───── Supplied entries ─────
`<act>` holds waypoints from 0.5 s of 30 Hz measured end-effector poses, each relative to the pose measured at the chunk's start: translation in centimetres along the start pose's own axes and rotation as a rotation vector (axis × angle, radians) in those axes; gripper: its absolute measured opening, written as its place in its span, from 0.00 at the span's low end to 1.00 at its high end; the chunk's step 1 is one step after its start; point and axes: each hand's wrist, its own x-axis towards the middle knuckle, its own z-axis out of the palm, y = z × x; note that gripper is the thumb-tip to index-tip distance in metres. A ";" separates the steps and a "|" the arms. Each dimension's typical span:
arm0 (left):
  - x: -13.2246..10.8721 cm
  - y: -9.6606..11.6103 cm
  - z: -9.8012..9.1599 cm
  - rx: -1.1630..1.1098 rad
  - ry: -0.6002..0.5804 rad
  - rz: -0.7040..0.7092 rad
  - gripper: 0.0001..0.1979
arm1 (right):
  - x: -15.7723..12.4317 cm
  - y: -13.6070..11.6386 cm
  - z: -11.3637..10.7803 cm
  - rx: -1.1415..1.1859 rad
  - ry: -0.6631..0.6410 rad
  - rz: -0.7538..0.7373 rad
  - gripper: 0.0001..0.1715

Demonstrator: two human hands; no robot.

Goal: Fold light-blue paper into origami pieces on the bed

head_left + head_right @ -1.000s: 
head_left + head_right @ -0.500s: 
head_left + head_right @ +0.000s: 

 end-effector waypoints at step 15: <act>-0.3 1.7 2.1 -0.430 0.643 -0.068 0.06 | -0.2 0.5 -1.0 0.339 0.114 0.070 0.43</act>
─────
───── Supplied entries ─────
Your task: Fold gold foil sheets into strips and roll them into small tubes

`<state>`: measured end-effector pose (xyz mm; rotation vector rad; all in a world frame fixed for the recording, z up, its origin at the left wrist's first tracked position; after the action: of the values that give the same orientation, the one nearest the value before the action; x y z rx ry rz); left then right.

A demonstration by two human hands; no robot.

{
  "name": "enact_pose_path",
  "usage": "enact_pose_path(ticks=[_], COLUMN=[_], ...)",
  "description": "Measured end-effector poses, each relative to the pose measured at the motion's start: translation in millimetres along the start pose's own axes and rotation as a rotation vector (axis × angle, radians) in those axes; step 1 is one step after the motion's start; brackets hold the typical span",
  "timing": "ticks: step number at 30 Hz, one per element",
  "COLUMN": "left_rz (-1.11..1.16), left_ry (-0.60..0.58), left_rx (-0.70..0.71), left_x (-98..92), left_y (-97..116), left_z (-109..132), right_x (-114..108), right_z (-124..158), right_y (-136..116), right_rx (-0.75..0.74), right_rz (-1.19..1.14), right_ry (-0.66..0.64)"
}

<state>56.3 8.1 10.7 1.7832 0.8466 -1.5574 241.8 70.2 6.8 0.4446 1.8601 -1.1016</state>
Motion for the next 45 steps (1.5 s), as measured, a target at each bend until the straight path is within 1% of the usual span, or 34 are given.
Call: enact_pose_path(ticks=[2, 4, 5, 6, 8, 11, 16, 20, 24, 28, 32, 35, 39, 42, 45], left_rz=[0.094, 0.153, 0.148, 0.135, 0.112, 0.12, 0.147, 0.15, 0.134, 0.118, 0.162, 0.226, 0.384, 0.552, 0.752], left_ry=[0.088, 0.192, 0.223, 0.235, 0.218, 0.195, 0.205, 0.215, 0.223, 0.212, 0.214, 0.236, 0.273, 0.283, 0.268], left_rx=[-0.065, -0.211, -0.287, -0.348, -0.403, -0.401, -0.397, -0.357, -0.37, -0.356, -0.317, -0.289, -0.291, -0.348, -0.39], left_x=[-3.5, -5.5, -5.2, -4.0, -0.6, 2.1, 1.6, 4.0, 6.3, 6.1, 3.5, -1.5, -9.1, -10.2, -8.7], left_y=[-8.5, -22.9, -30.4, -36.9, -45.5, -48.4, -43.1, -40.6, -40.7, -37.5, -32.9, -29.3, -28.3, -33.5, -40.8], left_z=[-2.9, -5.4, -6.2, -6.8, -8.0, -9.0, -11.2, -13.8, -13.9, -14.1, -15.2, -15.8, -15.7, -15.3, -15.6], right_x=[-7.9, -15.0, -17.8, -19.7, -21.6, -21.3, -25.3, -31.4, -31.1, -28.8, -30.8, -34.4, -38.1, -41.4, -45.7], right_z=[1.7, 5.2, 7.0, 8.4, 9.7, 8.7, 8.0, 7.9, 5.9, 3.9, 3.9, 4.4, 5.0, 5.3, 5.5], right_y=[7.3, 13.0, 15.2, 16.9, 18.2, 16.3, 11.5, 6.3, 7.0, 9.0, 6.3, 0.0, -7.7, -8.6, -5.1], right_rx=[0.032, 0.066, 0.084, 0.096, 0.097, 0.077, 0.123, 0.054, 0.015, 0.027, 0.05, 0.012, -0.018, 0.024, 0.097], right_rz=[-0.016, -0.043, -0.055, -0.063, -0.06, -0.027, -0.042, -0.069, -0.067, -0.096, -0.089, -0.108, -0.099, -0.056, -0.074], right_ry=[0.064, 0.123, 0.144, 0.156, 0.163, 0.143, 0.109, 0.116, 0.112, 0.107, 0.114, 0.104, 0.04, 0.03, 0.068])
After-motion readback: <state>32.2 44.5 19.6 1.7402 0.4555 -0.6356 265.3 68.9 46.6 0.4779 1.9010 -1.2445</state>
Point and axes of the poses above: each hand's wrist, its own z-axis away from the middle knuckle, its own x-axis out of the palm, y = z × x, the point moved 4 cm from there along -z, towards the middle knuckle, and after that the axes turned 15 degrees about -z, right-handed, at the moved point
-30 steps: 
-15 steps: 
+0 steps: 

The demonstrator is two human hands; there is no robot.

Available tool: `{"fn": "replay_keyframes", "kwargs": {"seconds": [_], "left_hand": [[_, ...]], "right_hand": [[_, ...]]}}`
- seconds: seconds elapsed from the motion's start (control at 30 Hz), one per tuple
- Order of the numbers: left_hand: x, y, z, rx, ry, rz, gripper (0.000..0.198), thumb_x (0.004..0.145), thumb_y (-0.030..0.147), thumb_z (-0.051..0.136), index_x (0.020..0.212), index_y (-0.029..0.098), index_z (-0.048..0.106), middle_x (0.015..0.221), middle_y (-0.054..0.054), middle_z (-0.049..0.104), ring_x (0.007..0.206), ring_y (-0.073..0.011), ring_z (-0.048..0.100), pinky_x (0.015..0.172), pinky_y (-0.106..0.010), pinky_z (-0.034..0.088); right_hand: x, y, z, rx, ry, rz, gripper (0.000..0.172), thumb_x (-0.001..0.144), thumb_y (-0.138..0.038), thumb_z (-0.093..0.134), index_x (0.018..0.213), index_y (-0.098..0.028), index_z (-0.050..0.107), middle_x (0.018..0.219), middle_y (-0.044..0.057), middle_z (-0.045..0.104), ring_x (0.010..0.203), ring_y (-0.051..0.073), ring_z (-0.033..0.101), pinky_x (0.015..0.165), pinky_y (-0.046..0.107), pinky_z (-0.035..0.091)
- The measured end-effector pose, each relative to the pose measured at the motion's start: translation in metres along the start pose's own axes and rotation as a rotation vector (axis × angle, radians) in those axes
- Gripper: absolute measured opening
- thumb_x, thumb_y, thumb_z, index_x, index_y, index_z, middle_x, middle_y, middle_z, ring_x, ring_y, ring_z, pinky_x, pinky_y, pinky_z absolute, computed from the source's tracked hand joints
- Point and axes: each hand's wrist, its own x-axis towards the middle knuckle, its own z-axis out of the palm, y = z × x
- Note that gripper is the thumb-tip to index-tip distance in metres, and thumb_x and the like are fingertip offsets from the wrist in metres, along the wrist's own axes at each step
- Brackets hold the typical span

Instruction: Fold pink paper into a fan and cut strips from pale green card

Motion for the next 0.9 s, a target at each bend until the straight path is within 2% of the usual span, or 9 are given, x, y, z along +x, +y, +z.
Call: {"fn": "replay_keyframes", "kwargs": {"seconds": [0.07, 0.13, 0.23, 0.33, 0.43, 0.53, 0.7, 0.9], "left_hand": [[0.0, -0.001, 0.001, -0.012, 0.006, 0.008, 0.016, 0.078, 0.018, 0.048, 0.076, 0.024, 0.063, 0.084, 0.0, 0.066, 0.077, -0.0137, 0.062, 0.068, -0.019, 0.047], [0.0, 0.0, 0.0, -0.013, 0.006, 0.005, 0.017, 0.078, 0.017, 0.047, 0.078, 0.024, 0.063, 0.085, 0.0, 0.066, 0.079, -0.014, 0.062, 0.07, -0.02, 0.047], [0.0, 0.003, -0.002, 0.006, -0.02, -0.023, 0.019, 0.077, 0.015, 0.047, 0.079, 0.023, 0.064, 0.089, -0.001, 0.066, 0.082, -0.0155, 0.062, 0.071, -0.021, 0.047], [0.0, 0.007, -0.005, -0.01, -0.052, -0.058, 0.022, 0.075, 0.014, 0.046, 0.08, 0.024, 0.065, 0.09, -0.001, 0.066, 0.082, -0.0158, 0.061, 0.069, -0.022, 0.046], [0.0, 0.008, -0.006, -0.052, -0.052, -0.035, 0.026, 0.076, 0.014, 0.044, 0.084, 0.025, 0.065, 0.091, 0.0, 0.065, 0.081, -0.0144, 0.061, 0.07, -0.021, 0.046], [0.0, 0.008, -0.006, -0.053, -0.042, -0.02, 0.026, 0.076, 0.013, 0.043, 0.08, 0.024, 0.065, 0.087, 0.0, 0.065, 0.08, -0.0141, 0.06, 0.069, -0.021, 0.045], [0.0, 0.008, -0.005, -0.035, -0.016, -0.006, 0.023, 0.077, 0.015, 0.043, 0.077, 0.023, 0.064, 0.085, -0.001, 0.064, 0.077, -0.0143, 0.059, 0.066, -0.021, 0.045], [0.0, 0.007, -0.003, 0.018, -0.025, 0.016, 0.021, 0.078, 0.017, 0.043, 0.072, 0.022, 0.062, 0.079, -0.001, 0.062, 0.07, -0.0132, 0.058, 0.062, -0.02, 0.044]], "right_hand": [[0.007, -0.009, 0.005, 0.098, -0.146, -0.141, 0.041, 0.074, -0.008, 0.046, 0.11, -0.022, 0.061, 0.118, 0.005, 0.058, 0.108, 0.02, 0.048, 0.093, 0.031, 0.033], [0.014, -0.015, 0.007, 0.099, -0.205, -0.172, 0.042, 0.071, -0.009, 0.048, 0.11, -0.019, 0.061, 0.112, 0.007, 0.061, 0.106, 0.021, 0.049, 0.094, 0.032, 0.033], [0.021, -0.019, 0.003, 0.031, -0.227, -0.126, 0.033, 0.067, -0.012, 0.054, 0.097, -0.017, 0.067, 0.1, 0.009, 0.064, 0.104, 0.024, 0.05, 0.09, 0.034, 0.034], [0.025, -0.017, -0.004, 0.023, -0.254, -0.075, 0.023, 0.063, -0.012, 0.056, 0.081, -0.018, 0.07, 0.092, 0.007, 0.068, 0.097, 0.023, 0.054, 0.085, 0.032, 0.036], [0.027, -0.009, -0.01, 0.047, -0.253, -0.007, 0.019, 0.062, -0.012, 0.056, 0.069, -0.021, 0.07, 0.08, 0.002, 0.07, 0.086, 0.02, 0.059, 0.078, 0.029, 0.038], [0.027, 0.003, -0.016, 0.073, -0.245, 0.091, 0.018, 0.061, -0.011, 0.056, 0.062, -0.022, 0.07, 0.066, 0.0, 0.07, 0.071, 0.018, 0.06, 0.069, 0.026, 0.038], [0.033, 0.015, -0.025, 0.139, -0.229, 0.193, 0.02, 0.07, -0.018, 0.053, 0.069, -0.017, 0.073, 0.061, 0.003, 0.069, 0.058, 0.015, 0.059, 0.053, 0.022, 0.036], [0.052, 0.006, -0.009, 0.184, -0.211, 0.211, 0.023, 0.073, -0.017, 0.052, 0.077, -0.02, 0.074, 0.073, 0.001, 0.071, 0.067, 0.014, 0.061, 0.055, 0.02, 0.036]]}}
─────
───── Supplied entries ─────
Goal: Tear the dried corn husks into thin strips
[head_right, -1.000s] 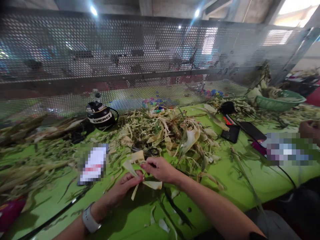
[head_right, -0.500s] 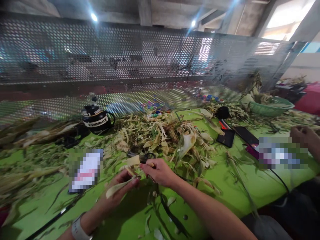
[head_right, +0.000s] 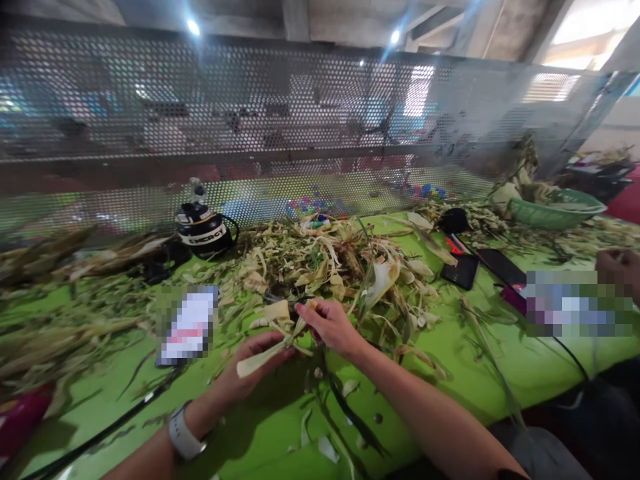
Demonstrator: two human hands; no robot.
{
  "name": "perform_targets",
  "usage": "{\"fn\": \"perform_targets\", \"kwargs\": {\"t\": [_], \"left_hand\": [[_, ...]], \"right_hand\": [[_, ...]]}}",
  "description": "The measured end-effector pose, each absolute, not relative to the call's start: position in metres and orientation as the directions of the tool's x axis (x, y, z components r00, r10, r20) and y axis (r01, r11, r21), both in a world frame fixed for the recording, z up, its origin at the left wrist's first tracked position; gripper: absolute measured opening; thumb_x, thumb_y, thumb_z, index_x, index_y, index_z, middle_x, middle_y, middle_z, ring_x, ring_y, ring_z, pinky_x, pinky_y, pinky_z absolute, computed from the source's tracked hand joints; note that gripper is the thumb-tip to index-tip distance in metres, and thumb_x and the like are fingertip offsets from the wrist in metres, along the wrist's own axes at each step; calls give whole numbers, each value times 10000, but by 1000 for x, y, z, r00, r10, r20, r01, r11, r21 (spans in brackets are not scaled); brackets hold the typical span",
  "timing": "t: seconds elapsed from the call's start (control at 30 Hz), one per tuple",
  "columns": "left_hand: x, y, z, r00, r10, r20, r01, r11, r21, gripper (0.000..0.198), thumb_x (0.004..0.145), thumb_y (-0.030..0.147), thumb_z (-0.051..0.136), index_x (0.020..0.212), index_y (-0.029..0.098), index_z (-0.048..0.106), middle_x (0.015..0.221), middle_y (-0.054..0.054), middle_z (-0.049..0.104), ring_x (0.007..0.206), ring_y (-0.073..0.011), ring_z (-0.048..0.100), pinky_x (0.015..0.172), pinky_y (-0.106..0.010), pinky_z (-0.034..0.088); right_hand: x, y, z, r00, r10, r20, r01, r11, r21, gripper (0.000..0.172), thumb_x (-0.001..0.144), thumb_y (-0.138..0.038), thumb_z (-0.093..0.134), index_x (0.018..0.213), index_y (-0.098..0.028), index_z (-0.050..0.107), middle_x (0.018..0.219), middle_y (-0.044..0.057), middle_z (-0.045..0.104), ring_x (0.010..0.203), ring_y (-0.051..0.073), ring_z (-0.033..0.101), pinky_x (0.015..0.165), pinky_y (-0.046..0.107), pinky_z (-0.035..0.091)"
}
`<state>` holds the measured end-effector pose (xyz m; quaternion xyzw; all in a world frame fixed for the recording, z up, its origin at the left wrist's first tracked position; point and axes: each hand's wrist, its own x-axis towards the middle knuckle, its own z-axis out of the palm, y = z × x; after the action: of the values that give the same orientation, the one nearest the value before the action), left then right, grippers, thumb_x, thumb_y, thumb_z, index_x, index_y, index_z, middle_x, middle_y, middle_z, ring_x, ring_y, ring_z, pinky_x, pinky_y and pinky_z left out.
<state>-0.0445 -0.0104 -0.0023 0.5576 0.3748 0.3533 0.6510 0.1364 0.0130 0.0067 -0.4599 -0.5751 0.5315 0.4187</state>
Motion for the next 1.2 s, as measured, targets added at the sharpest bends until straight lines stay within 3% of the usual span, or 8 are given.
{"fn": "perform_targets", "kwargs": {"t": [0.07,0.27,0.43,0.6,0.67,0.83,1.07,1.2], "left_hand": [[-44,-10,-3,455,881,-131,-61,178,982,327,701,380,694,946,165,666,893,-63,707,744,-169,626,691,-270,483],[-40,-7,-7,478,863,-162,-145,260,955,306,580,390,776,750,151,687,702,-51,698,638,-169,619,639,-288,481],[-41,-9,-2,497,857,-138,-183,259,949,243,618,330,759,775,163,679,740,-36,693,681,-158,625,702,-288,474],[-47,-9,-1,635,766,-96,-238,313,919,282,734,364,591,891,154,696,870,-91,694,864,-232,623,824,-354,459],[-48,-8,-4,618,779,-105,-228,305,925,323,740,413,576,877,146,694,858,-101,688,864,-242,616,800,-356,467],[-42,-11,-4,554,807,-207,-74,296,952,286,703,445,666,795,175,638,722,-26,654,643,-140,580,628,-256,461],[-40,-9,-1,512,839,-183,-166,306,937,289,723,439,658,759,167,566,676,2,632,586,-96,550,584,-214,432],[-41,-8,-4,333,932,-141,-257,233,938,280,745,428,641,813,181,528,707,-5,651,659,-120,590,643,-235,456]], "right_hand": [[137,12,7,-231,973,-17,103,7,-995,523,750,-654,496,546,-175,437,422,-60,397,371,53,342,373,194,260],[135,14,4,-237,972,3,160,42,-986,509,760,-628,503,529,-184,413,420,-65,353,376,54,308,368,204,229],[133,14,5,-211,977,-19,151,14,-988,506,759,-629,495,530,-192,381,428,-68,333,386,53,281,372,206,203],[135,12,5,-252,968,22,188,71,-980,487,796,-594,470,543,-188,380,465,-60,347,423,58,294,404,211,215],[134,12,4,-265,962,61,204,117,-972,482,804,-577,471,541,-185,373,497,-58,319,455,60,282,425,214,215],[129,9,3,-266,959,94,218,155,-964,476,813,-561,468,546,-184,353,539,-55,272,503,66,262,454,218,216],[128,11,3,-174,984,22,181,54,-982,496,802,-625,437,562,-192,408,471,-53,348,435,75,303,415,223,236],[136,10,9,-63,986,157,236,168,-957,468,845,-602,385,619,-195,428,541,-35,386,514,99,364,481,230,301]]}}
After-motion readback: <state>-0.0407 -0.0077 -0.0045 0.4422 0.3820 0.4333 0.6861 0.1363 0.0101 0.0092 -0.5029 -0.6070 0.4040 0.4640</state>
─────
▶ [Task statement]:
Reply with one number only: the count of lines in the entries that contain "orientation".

▶ [Answer to this task]:
3